Steve Callender, the general manager at the Tropicana Atlantic City, said that about 75 percent of people who have tried to play on the resort’s online gaming website — TropicanaCasino.com — have been denied because the system could not verify they were in New Jersey. “I would say a quarter are getting on,” Callender said yesterday, noting there’s a positive side to that: “We don’t have a situation where people who are outside the state are getting on.”

Regulators with the state Division of Gaming Enforcement have made it clear that casinos must ensure all players are physically located in the Garden State, using multiple location techniques. That means, for example, matching a computer’s internet address with a player’s cell phone location.

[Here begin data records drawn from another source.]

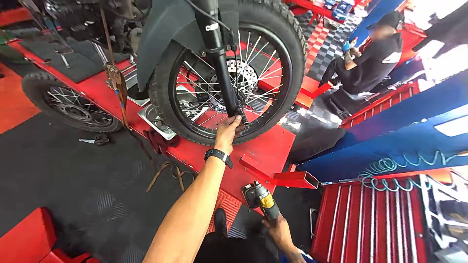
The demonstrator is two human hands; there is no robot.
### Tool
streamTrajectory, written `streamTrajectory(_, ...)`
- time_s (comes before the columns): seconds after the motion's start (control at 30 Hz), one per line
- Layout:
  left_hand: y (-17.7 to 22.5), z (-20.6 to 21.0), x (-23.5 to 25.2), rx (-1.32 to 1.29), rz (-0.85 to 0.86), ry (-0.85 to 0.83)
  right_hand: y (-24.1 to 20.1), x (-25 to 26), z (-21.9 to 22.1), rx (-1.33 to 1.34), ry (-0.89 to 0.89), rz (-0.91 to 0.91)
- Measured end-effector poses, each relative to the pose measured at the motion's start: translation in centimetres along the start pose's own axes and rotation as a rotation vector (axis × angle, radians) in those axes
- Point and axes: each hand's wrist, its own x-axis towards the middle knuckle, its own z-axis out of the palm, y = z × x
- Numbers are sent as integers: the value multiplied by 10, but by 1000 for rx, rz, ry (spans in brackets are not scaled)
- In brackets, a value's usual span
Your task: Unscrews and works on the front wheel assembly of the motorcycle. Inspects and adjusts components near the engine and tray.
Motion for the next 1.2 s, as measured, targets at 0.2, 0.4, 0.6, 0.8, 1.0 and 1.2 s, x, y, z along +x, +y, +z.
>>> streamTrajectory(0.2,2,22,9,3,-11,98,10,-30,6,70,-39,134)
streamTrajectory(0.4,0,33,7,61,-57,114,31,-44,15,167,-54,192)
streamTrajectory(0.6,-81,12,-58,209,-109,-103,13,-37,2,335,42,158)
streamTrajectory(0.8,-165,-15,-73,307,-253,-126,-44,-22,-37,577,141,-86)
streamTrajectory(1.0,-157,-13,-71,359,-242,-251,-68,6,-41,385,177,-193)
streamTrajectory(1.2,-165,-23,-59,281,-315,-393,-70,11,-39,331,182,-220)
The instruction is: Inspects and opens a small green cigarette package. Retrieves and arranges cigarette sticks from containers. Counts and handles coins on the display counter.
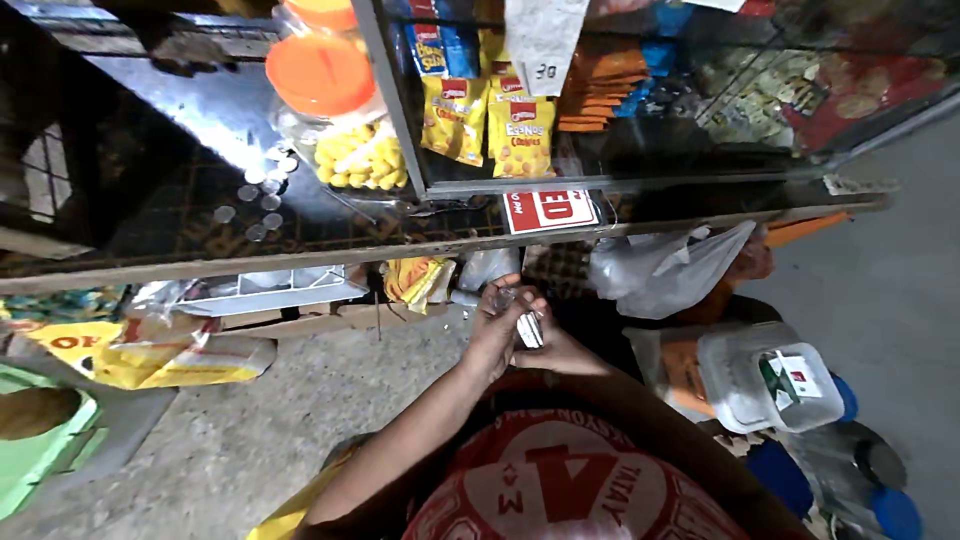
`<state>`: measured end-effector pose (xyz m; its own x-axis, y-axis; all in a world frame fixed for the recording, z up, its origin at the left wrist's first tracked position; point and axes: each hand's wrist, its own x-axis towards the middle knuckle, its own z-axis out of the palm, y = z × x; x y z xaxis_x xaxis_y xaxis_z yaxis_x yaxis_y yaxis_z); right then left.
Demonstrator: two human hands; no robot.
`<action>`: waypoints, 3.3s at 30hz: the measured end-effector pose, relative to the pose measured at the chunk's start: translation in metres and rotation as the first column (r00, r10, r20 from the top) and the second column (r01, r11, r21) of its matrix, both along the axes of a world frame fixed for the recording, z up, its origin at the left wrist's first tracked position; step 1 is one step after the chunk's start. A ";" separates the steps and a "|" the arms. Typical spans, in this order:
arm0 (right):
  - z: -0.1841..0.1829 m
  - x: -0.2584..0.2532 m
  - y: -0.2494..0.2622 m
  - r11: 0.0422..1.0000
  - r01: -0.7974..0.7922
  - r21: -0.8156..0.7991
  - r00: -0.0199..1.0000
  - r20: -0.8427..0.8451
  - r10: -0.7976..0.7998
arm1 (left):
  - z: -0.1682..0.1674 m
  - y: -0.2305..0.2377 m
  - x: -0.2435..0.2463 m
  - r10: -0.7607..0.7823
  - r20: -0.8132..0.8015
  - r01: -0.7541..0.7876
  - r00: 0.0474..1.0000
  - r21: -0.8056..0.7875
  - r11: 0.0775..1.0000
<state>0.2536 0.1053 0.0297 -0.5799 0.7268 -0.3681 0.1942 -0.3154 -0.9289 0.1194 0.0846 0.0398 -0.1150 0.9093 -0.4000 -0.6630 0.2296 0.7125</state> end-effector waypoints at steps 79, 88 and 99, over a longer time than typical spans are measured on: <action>0.195 -0.437 0.183 0.520 -0.149 0.841 0.957 0.254 -0.137 | 0.055 -0.078 -0.315 0.075 0.157 -0.086 0.985 0.063 0.994; 0.236 -0.469 0.213 0.542 -0.332 0.772 0.905 0.422 -0.046 | 0.052 -0.048 -0.327 0.144 0.198 -0.158 0.970 0.059 0.986; 0.246 -0.445 0.185 0.261 -0.288 0.921 0.922 0.341 -0.184 | 0.040 -0.033 -0.357 -0.048 0.107 0.023 0.993 0.222 0.975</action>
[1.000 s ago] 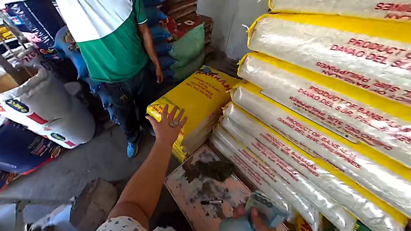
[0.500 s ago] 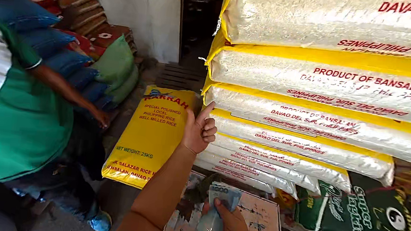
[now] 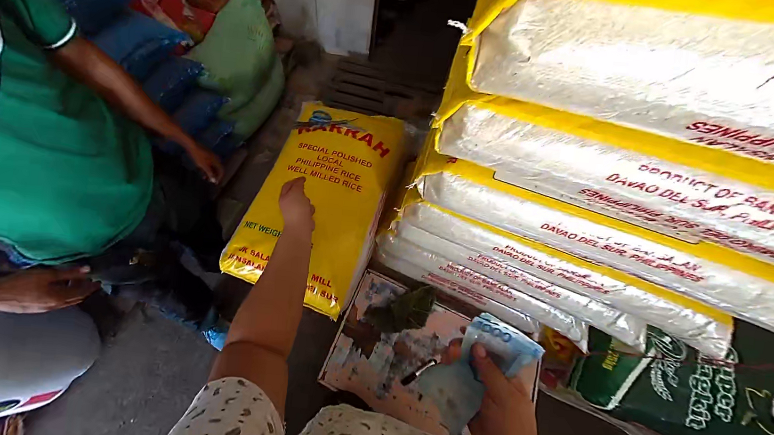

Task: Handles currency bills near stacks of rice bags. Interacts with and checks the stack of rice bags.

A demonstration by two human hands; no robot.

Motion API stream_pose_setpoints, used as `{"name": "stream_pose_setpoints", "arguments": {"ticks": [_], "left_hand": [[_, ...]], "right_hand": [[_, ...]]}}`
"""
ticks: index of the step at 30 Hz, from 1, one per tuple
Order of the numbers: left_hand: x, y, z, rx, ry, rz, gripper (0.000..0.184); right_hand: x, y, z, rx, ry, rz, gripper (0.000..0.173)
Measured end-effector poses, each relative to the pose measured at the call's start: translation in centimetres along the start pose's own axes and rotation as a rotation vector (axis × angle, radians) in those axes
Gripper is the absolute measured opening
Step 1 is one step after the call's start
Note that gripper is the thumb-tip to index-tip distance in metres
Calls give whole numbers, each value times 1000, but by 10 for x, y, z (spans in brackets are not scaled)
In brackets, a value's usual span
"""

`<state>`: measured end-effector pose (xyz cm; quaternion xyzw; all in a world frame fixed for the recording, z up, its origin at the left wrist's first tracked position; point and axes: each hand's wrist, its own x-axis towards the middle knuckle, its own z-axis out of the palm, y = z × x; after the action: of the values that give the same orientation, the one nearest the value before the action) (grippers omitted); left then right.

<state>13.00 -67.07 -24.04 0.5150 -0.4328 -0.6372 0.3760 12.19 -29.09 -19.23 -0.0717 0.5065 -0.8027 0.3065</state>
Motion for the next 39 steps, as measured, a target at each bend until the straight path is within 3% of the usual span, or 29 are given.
{"name": "stream_pose_setpoints", "arguments": {"ticks": [5,9,12,15,18,22,27,30,32,35,39], "left_hand": [[10,-28,-9,562,-93,49,36],[1,-52,-3,752,-78,37,41],[7,-66,6,704,-54,30,39],[14,-69,8,400,-94,84,36],[6,-45,1,28,-85,-27,48],[13,-23,-25,-134,-3,87,48],[-21,-51,-49,330,-62,58,70],[-48,-108,-49,600,-43,214,64],[-70,-126,-47,623,26,267,58],[-110,-132,-40,643,58,149,55],[-147,-103,-37,730,-110,-150,61]], "right_hand": [[-2,-16,-5,18,-155,-34,18],[-1,-25,-24,43,-196,-101,24],[1,-28,-35,55,-180,-118,25],[7,-33,-40,51,-215,-127,25],[10,-39,-47,66,-262,-123,24],[15,-41,-59,63,-276,-123,24],[21,-45,-65,41,-256,-95,24],[26,-52,-56,16,-310,-68,18],[34,-51,-48,45,-385,-39,18],[38,-43,-38,110,-332,47,27],[29,-48,-23,146,-203,184,35]]}}
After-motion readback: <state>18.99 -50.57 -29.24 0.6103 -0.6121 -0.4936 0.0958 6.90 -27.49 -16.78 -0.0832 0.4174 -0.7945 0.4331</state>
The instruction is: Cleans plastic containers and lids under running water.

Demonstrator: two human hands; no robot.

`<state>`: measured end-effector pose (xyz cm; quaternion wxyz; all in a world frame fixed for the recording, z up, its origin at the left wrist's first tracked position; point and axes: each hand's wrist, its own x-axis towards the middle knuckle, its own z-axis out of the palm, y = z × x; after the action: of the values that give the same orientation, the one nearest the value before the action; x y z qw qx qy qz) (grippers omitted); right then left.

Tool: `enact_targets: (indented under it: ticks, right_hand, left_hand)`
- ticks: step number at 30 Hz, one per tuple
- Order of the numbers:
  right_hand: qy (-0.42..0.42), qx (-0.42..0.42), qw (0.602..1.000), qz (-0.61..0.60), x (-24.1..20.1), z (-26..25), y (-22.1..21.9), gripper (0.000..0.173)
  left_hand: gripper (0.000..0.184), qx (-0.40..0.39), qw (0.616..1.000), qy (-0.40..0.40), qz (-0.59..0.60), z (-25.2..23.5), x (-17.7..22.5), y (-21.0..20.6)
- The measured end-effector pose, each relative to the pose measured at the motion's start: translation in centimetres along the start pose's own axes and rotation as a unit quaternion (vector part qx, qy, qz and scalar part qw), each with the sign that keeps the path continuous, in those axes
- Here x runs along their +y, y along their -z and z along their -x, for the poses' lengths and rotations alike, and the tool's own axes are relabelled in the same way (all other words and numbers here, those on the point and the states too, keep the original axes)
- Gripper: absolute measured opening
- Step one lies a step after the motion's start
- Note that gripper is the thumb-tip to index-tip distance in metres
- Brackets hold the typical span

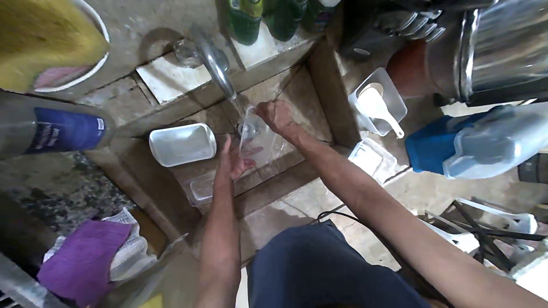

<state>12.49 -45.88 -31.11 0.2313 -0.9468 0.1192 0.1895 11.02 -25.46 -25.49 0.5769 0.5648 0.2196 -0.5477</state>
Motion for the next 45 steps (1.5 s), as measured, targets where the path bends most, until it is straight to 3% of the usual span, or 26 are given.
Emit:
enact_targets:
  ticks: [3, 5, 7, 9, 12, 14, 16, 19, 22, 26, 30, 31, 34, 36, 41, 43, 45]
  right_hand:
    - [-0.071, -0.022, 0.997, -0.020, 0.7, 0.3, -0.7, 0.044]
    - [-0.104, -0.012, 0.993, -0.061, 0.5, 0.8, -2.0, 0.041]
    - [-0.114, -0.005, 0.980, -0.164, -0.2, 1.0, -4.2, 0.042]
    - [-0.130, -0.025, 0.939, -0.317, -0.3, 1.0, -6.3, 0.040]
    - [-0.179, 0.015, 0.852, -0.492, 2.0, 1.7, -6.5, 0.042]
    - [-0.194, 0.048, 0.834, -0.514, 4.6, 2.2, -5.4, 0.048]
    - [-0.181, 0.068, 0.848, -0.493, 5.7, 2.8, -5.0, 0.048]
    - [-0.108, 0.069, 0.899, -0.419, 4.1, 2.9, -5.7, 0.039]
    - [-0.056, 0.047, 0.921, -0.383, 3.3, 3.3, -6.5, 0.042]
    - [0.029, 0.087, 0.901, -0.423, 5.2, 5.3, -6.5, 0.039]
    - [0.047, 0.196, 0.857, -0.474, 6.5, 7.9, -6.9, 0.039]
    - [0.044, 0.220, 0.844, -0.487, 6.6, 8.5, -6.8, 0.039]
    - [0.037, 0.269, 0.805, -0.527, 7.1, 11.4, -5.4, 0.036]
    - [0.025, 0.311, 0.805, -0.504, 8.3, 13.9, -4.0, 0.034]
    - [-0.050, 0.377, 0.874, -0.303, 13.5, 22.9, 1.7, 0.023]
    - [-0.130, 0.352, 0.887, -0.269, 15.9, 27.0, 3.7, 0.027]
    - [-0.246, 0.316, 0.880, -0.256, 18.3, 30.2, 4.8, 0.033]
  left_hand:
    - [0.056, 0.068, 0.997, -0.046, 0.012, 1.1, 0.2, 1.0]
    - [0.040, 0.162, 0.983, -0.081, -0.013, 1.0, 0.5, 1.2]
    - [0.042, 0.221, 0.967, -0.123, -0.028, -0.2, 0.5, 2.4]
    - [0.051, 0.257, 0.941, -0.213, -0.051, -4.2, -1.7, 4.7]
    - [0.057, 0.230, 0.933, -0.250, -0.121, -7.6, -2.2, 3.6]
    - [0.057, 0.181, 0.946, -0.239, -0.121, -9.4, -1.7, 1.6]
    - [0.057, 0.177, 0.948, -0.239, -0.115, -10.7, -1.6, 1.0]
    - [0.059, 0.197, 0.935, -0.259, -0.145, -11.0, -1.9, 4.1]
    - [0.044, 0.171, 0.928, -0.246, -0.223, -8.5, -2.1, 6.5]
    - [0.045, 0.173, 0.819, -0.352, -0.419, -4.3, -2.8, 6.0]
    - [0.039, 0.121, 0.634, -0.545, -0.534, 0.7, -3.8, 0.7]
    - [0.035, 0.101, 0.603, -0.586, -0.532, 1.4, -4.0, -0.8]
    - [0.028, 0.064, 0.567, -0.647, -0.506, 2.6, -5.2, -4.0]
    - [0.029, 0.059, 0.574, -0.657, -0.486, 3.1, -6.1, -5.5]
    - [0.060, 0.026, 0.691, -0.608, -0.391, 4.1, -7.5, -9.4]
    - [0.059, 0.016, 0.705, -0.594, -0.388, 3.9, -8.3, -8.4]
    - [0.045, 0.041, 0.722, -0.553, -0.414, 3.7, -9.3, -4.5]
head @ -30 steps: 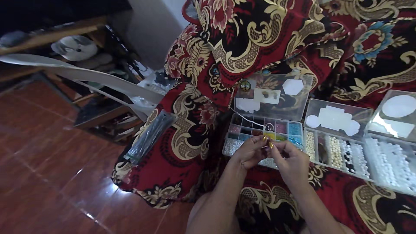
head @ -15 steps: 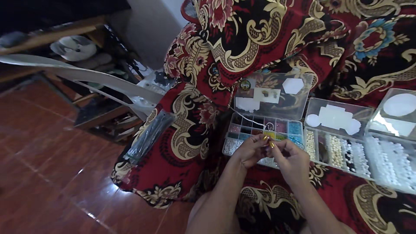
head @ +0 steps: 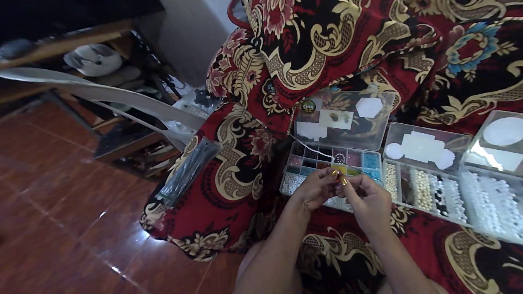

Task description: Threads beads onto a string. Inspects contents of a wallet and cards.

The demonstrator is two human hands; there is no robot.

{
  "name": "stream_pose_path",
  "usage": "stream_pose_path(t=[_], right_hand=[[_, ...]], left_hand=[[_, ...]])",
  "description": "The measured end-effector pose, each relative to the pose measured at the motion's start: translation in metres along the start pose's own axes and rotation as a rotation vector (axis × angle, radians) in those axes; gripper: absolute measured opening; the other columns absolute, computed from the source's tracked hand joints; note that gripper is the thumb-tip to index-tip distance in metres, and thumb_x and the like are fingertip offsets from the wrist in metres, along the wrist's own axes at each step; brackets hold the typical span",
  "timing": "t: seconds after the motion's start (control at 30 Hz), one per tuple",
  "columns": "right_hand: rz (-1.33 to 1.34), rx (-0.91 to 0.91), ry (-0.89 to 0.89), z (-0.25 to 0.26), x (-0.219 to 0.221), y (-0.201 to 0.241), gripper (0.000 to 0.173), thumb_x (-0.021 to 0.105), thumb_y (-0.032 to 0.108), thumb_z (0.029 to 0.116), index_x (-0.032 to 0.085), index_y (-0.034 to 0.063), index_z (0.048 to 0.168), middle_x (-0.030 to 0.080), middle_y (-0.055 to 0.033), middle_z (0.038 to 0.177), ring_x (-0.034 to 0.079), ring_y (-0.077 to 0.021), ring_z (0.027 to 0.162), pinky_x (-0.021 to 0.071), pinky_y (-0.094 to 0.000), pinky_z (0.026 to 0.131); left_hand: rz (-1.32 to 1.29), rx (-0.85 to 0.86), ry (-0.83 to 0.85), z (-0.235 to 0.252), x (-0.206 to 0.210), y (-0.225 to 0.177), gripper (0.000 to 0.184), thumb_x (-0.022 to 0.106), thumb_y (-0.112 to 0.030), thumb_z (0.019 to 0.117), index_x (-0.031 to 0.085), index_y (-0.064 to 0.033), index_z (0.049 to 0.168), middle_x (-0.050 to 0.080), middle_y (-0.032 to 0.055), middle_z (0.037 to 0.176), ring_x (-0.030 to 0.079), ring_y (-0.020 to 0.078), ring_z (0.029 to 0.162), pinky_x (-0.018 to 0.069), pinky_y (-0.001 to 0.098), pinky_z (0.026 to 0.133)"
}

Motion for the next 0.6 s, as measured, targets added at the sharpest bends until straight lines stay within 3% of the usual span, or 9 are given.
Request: stream_pose_path(t=[0.6], right_hand=[[-0.019,0.026,-0.005,0.0015,-0.0016,-0.0008,0.012,0.063,0.015,0.0914,0.071,0.0054,0.091,0.072,0.0063,0.073,0.065,0.0039,0.059,0.0555,-0.0141,0.053]], left_hand=[[0.007,0.007,-0.014,0.0016,-0.0001,0.0008,0.023,0.041,-0.005,0.107,0.062,-0.0097,0.099,0.071,-0.0007,0.087,0.069,0.0088,0.076,0.0583,0.027,0.076]])
Point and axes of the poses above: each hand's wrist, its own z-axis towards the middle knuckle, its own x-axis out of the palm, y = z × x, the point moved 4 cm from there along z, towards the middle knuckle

Some users have been legitimately rejected, with people in more than 25 different states trying to play. Others who have been rejected, though, are actually located in New Jersey and expressed frustration with the process.

But executives say that — slowly — more people are being able to get on and play. That’s in part because of technology changes, but mostly because players are having success working with customer service representatives. “Every day gets a little less stressful,” said Seth Palansky, a spokesman for Caesars Interactive Entertainment.

Many users have encountered trouble making deposits into accounts at the six casinos the state has authorized to offer internet betting, executives and regulators say. Some major banks — as well as American Express and PayPal — refuse to process online gambling transactions.

Gaming executives say they have been actively trying to convince those institutions there would be no legal risk to doing so, but they concede that it will take months or more. “I think it’s just because it was illegal for a long time and now it’s legal,” Callender said.

Gaming regulators say that, with more 50,000 accounts created since online gaming began last month, they have received no complaints from players about internet gaming performance. “The division performs a thorough regulatory review and investigation of all matters pertaining to the integrity of casino operations, both for land-based and internet game play,” said Lisa Spengler, a spokeswoman for the Division of Gaming Enforcement. “If we receive a patron complaint which a casino cannot resolve, we would examine the issue.”